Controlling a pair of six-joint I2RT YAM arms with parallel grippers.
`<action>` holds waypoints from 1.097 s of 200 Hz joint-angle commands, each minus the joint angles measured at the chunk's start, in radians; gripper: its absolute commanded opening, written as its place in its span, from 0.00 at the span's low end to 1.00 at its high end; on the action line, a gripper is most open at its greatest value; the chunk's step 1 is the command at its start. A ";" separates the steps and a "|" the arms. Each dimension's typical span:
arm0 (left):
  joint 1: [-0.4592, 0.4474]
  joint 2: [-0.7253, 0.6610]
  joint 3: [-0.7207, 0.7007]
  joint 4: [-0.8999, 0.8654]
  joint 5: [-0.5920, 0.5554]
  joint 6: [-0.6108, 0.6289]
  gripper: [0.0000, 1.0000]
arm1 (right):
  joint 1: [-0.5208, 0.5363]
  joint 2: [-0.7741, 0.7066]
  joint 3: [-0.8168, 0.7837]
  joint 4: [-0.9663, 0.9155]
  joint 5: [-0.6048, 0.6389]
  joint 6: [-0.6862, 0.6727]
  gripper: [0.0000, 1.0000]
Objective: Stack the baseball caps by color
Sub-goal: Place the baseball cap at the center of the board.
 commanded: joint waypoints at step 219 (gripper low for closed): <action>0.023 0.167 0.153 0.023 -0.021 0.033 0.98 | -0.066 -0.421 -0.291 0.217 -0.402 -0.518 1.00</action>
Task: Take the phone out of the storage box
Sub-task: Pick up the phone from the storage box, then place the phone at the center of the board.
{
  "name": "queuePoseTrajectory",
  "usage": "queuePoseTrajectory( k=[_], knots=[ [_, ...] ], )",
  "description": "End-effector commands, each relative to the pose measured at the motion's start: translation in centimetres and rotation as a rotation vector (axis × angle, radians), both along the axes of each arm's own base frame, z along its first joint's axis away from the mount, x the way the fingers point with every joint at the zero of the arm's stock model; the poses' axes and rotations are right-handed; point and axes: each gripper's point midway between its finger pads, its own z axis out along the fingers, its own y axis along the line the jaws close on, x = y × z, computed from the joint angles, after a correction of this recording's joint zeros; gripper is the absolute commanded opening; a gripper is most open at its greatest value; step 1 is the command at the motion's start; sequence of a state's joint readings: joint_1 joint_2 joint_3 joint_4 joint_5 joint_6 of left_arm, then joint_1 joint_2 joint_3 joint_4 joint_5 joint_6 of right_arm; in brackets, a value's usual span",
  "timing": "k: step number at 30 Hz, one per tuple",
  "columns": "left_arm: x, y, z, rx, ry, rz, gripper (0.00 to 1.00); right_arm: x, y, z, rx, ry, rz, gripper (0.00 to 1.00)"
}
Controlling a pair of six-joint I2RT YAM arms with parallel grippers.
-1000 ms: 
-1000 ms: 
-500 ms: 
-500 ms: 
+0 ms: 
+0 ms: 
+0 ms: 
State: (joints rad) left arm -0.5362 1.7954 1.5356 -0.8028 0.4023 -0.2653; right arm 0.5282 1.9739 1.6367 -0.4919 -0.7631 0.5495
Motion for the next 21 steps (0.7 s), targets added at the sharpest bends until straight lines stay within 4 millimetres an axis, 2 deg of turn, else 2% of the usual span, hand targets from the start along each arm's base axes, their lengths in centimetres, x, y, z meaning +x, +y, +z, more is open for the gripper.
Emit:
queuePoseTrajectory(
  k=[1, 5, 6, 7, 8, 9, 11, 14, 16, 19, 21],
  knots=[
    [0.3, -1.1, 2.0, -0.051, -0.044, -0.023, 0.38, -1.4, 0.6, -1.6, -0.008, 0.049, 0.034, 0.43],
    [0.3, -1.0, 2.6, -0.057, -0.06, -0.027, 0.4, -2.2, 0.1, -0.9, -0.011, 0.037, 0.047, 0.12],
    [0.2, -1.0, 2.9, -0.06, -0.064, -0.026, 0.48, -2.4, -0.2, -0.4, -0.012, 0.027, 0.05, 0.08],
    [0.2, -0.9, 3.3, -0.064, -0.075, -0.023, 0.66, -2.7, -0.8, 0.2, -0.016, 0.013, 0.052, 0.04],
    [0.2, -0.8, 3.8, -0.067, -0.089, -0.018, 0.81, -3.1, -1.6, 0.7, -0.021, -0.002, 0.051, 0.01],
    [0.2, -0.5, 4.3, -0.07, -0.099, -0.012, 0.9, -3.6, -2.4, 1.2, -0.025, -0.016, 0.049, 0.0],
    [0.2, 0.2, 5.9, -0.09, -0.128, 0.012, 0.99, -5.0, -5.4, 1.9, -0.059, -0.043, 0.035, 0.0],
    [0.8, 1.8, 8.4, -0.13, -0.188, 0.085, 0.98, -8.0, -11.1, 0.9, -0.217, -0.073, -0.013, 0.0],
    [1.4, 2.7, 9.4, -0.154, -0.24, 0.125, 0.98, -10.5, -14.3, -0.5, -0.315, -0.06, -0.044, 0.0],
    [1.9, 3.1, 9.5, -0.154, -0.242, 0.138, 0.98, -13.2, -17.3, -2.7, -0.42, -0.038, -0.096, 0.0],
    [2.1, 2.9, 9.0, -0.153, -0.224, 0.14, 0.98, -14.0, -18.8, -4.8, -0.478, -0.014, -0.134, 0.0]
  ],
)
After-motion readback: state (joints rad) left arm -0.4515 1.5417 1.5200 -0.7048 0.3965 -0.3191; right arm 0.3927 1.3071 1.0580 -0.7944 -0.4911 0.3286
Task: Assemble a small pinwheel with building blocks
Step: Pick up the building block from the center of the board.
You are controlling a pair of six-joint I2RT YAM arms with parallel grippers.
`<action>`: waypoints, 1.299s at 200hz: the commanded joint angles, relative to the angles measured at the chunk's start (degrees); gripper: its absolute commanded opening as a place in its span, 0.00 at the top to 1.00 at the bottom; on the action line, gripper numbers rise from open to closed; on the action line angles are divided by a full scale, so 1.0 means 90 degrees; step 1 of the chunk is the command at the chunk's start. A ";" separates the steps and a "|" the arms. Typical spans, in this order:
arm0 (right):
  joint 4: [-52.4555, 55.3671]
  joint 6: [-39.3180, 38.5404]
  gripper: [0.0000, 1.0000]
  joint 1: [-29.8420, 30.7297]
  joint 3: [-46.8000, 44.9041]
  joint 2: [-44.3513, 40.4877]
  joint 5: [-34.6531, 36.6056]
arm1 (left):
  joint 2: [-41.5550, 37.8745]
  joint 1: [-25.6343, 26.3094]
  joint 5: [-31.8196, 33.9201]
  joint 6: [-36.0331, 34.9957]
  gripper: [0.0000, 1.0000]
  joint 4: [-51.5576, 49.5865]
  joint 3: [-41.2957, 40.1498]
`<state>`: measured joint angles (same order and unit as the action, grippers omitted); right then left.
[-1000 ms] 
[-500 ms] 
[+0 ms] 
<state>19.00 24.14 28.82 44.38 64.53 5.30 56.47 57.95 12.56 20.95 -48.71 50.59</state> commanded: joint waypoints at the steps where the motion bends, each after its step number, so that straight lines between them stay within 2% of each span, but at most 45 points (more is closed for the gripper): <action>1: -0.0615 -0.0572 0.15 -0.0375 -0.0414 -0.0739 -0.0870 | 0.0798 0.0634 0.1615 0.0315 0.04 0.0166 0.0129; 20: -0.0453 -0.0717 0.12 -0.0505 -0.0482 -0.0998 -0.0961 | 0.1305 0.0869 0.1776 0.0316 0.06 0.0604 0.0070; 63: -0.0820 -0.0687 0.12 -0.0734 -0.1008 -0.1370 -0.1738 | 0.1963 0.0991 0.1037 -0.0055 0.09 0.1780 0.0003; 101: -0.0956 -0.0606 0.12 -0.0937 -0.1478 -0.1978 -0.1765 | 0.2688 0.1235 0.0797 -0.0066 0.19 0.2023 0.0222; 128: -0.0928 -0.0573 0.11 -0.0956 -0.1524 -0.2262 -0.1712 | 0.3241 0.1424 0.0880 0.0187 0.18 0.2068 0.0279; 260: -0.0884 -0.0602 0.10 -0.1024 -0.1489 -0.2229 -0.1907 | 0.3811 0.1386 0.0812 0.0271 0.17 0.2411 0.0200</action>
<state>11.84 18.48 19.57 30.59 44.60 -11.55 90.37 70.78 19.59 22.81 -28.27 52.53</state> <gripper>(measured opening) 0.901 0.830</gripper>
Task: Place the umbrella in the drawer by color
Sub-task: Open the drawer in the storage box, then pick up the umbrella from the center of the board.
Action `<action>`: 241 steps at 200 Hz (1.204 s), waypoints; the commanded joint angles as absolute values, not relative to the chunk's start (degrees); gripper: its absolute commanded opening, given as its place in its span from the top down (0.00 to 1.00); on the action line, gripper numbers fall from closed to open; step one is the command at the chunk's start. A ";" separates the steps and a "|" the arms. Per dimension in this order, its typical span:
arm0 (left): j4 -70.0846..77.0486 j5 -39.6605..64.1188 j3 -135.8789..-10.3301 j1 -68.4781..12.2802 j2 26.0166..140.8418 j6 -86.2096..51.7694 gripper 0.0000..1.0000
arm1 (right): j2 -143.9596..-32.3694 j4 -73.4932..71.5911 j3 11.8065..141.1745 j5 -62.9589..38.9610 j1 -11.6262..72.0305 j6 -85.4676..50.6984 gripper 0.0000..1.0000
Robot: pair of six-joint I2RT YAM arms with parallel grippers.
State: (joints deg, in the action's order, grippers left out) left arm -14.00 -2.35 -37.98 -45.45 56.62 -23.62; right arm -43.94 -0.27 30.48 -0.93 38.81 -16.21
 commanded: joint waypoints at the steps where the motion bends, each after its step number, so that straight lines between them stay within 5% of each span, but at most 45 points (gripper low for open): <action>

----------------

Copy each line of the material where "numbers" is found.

Output for this task.
`<action>`: waypoints, 1.299s at 200hz: the commanded joint angles, relative to the angles measured at the chunk's start (degrees); gripper: its absolute commanded opening as a place in its span, 0.00 at the top to 1.00 at the bottom; on the action line, gripper numbers rise from open to closed; on the action line angles are divided by a full scale, so 1.0 means 90 degrees; step 1 of the chunk is the command at the chunk's start. A ";" separates the steps and a "|" the arms. Typical spans, in this order:
Action `<action>`: 241 steps at 200 Hz (1.204 s), waypoints; the commanded joint angles as absolute values, not relative to the chunk's start (degrees); gripper: its absolute commanded opening, given as its place in its span from the top down (0.00 to 1.00); on the action line, gripper numbers fall from closed to open; step one is the command at the chunk's start. A ";" separates the steps and a "|" the arms. Per dimension in this order, its typical span:

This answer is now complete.